Career Capsule: My first exposure and intrigue into radio was when my parents volunteered to answer phones for the newly formed KJLY in Blue Earth, MN. One of their main announcers went to our church and he and I had good banter throughout my teenage years.

In 1998, at the age of 17, on career day at our high school, our local Top 40 station, KFMC was looking for weekend announcers, back when radio was 24/7 hosted live. I worked either 10p-3a or 3a-8a on weekends. For an active teenager, this was no problem. I did this for just over a year before heading off to then Northwestern College in St. Paul for Radio Broadcasting.

After 2 years at NWC and being on WVOE, the student station, I graduated with my Associates degree in radio and took about 2 years off. But then in 2003, I started worked again at KFMC and KSUM (their AM station) not only as an on-air host, but in production, in-studio engineer for sporting events and dubbing for their weekend programs. From when I left to coming back 4 years later, they went to no one live after 8pm, yay technology!  

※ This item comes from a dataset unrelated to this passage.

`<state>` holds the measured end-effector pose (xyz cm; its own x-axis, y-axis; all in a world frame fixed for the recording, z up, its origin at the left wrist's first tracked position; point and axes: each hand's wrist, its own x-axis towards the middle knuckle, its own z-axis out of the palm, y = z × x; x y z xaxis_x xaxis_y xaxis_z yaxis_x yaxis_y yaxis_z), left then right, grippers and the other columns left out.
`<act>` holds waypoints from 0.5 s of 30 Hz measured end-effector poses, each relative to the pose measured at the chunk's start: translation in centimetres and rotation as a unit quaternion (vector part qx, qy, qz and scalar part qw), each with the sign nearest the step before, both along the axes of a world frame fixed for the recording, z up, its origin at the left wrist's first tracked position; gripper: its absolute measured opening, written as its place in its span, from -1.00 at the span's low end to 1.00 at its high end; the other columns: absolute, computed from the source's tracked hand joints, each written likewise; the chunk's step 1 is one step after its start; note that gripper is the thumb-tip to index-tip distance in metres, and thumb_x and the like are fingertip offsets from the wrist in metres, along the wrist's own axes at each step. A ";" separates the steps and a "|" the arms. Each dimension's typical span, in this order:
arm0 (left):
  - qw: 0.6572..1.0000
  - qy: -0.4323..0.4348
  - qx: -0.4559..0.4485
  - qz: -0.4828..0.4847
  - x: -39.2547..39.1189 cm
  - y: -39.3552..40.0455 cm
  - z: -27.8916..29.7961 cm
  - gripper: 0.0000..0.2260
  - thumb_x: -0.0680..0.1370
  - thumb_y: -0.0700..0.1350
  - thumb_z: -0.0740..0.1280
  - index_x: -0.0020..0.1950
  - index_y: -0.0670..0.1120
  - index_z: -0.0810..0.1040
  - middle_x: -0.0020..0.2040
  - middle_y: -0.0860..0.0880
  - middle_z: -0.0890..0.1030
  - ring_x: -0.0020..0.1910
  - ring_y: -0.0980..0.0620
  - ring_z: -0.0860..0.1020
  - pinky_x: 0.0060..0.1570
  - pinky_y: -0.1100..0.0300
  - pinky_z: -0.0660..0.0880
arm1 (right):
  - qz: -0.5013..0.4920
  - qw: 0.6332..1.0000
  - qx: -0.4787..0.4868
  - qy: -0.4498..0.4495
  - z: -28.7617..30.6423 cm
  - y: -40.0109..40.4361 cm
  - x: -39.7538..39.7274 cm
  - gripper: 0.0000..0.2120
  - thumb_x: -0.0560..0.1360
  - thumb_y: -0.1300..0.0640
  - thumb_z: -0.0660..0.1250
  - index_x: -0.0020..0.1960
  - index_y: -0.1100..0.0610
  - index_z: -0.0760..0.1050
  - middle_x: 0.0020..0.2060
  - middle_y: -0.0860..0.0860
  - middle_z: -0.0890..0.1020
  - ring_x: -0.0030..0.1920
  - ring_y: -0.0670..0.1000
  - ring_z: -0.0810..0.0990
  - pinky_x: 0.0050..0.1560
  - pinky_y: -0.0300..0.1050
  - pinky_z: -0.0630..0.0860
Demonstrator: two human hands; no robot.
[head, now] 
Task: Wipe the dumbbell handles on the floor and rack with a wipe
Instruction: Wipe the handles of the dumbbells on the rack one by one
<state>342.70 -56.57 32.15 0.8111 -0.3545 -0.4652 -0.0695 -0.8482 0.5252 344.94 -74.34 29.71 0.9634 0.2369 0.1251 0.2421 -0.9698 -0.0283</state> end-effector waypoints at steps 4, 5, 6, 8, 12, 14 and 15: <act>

On KSUM, I worked a lot of Sunday mornings where we recorded a local Lutheran church and aired the Lutheran hour. But what was fun for me is that they had a selection of ‘religious’ cd’s that for about 30 – 60 minutes I could be my own music director. I’d go through the tracks and sometimes make themes. Sometimes seasonal, sometimes based on what the local Pastor’s sermon was on. This was a great way to explore music selections and music that ministers to people. I heard some great reviews by friends of my grandmother who listened and were blessed by what I was doing at this mainly country radio station.

Fast forward to 2009, I got married and moved to central Wisconsin. In November 2010 I was hired at Christian Family Radio, now The Family from Appleton Wisconsin to be the Underwriting executive for their station in Central Wisconsin on 88.5 WGNV. I’m a people person and loved going out and meeting with potential business sponsors, getting to know their stories of how God has blessed them…and a good lunch or cup of coffee. I was there for 6.5 years and Coy Sawyer from 89.5 WCLQ (89Q) approached me about becoming the Operations Manager for 89Q in Wausau.

I’ve been at 89Q now for almost 5 years (April 10) and God has blessed this ministry from the talents he’s taught me from my previous radio experiences. Since the pandemic started, the decision was made to have me return to doing overnights 12a-6a (voice tracked). With this, I’m the voice for people who need a friend and need Jesus Christ. Hopefully people have accepted Christ into their lives and maybe have learned a thing or two about how to live a Godly life and to share their faith with others. Our tagline is Hope and Encouragement and that’s exactly what I try to give and share to those on the overnight hours.


Ryan, tell us what’s new at 89Q … any news, changes etc… and what’s new with YOU?

What’s new at 89Q. Since my arrival, we’ve moved to a new building that allows us to expand and reach the community more effectively. In that, the biggest news is that this spring 89Q will be launching a mentoring studio, bringing in teenagers and college-age people who have an interest in communications and radio. We have hired another Northwestern graduate to help facilitate this program. Our GM, Music director and I will also help teach during the program. 89Q currently has a secondary stream doing all Christmas music, this will transition to a new, youth centered Christian music playlist. Our goal is to get the next generation of interested youth to be used in a ministry like this to spread the gospel and have their friends and family listen in and be affected with what Hope and Encouragement this music will bring.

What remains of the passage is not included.